Bakhtin reveals three properties of the novel as a genre. (p. 11)
Its stylistic three dimensionality, which is linked with the multi-languaged consciousness realized in the novel;
The radical change it effects in the temporal coordinates of the literary image;
The new zone opened by the novel for structuring literary images, namely the zone of maximal contact with the present (with contemporary reality) in all its openendedness.
The epic has three properties as well: its subject is the absolute past, its source is national tradition, and it is separated from reality by an epic distance. While the epic is about the past, the novel is about the moment. Within the novel time is free and flexible, but is fixed and absolute in the epic. The epic world is finished and fixed, it cannot be re-thought without breaking the epic form.
Epic authority and distance is destroyed by the elements of humor and laughter, revealing the reality and human nature, which breaks the image of pure greatness and potential. The epic presents an image of wholeness, but the comic reveals the inconsistencies and incompleteness. The novel has been the agent of this change, picking up other genres and dragging them to reality.
Discourse in the Novel
I am going to quote the opening paragraph to this essay as it is a good summary:
The principal idea of this essay is that the study of verbal art can and must overcome the divorce between an abstract “formal” approach and an equally abstract “ideological” approach.
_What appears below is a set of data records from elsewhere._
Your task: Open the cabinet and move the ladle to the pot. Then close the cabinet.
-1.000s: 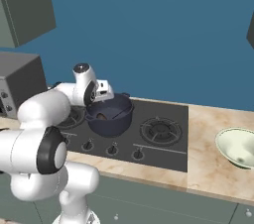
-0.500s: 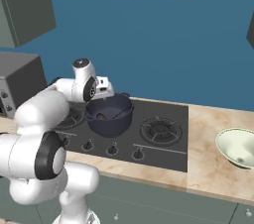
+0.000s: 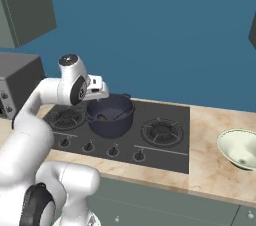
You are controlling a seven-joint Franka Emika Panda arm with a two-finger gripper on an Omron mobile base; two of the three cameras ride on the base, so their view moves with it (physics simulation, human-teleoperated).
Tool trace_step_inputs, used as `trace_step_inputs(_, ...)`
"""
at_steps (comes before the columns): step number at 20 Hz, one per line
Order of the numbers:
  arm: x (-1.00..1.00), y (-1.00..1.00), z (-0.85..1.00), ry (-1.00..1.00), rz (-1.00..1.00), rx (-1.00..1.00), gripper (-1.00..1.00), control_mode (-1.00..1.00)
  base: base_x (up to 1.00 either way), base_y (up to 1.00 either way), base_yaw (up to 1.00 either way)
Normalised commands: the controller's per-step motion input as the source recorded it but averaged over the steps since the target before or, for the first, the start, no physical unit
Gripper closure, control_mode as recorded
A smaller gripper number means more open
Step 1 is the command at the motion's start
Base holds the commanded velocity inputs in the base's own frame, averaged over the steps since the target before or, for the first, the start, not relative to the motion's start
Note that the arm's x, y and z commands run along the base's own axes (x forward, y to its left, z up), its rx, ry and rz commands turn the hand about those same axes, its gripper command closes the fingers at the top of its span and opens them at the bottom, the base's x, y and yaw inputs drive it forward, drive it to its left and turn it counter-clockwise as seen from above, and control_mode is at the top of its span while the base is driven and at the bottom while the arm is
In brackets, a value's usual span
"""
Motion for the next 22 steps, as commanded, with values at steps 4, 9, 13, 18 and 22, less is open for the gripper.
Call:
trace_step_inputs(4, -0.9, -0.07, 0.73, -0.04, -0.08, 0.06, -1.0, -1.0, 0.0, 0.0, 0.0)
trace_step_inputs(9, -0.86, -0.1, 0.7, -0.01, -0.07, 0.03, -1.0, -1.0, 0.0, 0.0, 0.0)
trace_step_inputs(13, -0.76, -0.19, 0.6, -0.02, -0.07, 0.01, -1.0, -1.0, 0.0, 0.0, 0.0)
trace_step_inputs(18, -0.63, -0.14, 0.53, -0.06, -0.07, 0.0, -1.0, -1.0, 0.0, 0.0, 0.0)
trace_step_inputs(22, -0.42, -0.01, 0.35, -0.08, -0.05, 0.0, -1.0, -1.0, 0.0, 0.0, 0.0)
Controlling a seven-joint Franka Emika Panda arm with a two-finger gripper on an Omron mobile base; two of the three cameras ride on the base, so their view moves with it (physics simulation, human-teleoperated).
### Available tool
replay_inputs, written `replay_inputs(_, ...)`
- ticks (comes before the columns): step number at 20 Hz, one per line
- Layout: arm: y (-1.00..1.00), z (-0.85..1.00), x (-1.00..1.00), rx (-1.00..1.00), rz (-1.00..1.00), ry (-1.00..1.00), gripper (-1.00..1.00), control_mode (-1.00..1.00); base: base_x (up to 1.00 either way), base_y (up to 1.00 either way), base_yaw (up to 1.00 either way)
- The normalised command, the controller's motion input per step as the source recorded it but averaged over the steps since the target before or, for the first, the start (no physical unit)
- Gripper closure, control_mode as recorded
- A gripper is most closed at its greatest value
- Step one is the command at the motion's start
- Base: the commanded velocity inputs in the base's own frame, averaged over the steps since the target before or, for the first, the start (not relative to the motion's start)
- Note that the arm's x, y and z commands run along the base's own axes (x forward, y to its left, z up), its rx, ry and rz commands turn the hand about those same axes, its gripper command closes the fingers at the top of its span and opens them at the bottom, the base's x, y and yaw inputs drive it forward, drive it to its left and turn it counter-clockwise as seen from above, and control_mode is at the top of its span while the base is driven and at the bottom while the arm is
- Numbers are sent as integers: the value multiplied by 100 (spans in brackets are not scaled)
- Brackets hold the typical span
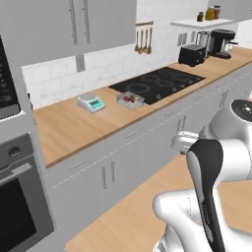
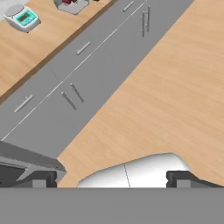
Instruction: Take the meat container that has the chicken drumstick and place it on the second highest rack of the freezer. Then take the vegetable container that has the mushroom and tomato and place it on the highest rack of the freezer.
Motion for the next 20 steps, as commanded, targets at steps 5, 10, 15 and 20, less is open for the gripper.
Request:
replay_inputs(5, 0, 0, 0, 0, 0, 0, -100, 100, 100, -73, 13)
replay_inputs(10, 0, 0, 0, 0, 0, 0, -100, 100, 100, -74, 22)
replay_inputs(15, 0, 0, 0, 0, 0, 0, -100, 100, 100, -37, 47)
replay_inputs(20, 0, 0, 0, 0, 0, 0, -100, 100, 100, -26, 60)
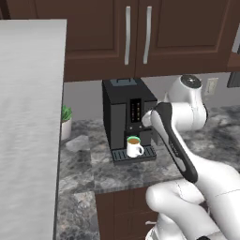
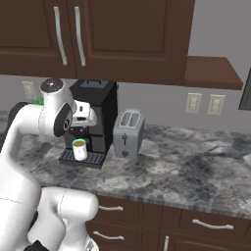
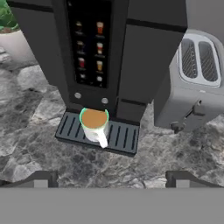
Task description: Pick up the brewed coffee from the coffee machine and place it next to the breakfast plate on the dining counter.
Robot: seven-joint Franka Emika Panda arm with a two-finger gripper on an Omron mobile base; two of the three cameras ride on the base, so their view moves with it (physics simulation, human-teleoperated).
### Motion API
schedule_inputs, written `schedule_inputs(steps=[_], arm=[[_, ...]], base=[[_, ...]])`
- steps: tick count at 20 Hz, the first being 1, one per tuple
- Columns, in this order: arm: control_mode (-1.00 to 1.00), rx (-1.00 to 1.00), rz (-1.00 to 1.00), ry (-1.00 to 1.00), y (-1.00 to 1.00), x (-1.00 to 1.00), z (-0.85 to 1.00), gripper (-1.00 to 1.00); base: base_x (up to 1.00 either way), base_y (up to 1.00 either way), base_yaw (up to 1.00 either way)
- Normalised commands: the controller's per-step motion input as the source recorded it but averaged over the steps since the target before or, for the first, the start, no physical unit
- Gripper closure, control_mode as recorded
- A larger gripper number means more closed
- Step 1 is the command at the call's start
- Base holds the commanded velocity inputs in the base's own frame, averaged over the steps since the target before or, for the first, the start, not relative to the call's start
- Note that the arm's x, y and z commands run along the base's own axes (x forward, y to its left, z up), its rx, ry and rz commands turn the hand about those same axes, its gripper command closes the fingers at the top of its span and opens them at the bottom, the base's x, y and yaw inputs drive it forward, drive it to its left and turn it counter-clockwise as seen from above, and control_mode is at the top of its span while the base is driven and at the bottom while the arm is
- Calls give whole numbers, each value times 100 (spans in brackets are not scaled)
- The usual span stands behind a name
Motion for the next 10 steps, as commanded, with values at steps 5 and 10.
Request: schedule_inputs(steps=[5,10], arm=[[-100,0,17,2,0,-34,-51,-100],[-100,0,13,25,0,-2,-50,-100]], base=[[0,0,0],[0,0,0]])
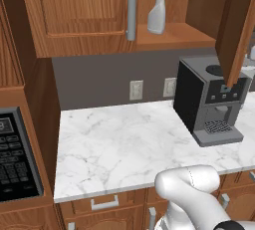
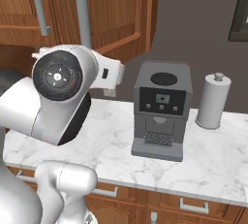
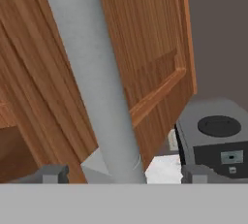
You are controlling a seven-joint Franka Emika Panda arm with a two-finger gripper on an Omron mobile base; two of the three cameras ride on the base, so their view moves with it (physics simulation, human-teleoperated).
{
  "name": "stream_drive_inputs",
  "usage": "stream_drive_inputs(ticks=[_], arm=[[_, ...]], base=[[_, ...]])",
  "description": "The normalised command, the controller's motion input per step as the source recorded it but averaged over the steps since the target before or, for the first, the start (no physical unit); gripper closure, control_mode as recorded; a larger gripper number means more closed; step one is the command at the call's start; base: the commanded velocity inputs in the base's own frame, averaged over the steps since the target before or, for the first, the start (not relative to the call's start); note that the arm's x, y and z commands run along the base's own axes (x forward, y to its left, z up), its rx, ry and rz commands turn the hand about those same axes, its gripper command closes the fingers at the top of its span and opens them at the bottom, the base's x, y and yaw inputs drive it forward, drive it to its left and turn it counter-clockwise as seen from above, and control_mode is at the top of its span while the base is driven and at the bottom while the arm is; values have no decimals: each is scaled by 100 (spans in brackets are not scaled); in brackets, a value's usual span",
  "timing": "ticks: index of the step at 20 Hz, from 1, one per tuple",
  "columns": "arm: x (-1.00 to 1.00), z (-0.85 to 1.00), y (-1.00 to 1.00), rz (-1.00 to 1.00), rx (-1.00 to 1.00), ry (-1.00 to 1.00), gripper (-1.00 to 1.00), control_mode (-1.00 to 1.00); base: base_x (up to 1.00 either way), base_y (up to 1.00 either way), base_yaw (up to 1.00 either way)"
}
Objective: Open the cabinet. Pick the spray and place it next to the sink. Then close the cabinet.
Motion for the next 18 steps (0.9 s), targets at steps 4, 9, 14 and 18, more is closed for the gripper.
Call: stream_drive_inputs(ticks=[4,9,14,18], arm=[[-60,2,0,0,9,4,-100,-100],[-51,6,14,-5,4,15,-100,-100],[-23,0,44,-14,7,21,-100,-100],[-14,0,46,-13,10,20,-100,-100]], base=[[0,0,0],[0,0,0],[0,0,0],[0,0,0]])
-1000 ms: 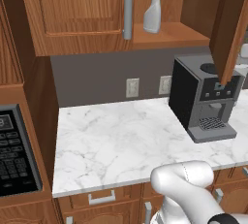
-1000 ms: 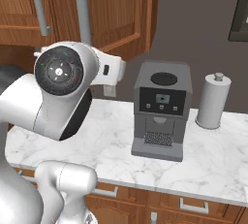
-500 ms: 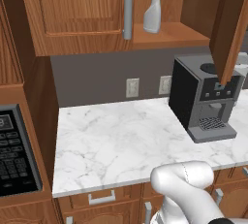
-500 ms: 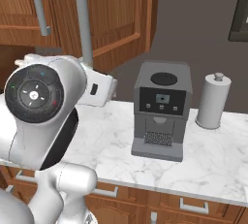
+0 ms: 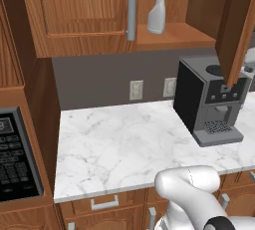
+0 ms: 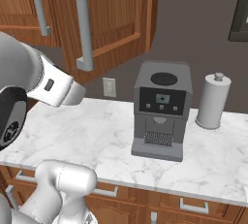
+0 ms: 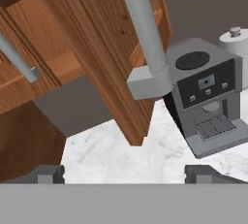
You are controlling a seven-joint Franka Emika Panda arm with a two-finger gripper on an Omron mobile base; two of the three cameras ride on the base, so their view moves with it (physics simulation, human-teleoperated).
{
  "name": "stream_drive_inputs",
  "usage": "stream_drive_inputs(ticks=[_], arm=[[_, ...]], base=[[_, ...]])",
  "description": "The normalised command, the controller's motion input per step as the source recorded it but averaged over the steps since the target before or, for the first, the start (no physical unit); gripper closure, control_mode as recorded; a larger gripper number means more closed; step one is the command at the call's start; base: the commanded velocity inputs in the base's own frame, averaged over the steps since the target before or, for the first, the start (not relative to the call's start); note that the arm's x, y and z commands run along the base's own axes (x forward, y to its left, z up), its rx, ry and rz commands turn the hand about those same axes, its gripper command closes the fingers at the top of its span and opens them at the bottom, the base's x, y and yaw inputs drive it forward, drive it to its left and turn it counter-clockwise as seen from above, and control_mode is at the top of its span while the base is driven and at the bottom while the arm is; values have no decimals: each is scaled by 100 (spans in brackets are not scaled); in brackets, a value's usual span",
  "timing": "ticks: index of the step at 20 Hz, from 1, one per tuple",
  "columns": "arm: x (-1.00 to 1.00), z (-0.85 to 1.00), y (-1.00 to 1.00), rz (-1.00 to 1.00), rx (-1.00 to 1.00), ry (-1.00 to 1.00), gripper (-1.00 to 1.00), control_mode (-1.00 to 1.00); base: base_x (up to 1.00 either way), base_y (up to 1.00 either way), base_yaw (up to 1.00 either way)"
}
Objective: Open the cabinet. Pick the spray and place it next to the sink. Then close the cabinet.
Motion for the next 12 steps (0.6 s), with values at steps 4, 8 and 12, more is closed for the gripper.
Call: stream_drive_inputs(ticks=[4,8,12], arm=[[-1,0,42,-9,11,10,-100,-100],[10,-9,37,-13,9,1,-100,-100],[31,-11,27,-18,7,-4,-100,-100]], base=[[0,0,0],[0,0,0],[0,0,0]])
Form and content in discourse are one, once we understand that verbal discourse is a social phenomenon–social throughout its entire range and in each and every of its factors, from the sound image to the furthest reaches of abstract meaning. (p. 259)
This essay argues against the pure stylistic analysis of the novel, explaining that the context of the novel is important, even primary, in the understanding of its meaning. This context is developed socially, and thus the novel is a combination of social and individual speech. “The novel can be defined as a diversity of social speech types (sometimes even diversity of languages) and a diversity of individual voices, artistically organized.” (p. 262)
Language (spoken or written) is subject to an intersection of not only individual dialects, but also social-ideological languages. Literary language is heteroglot–stratified into many languages. Spoken utterances exist at a strange intersection between forces that aim to reveal and increase this stratification (centrifugal forces), and other forces which aim to condense the speech back into a coherent and unified whole (centripetal forces). The fact that both of these exist means that there is a dialogue between the individual speech and the social speech, between the different languages. Bakhtin explains that stylistic analysis has given no acknowledgement to this dialogue.
In analysis of models and systems, this idea of dialogue between individual and systems has a great deal of potential. In simulation and adaptation of fictional worlds, many systems are being considered, and dialogue must take place between each of them. There are the systems of the world of the author, the world of the characters in the author’s work, the world of the adaptors, the world of the readers, the medium, and the world conveyed via the rules of the simulation. In this sense, the adaptation process is not a matter of hit or miss, or of fidelity, but rather a negotiation between languages and systems to find some reconciliation of meaning.
The discussion reveals the dialogic nature of words and language. This starts with the observations that languages already exist and that things have names within those languages. Linguists tend to forget that language is built on top of existing language, and must be in some fort of dialogue and relationship with it. There is no longer a state where there is no such thing as a thing that does not have some sort of word or phrase already used to identify it. Thus, if something recieves a new term to identify it, that new term must be understood in relationship to the old ones. It is easy to forget this, especially with respect to programming, where the arbitrariness of language becomes absolute. With Bakhtin’s advice, we might remember that even ideas depicted by simulation have words, and the language we use to interact with the simulation is in dialogue with the language that we use to build the simulation.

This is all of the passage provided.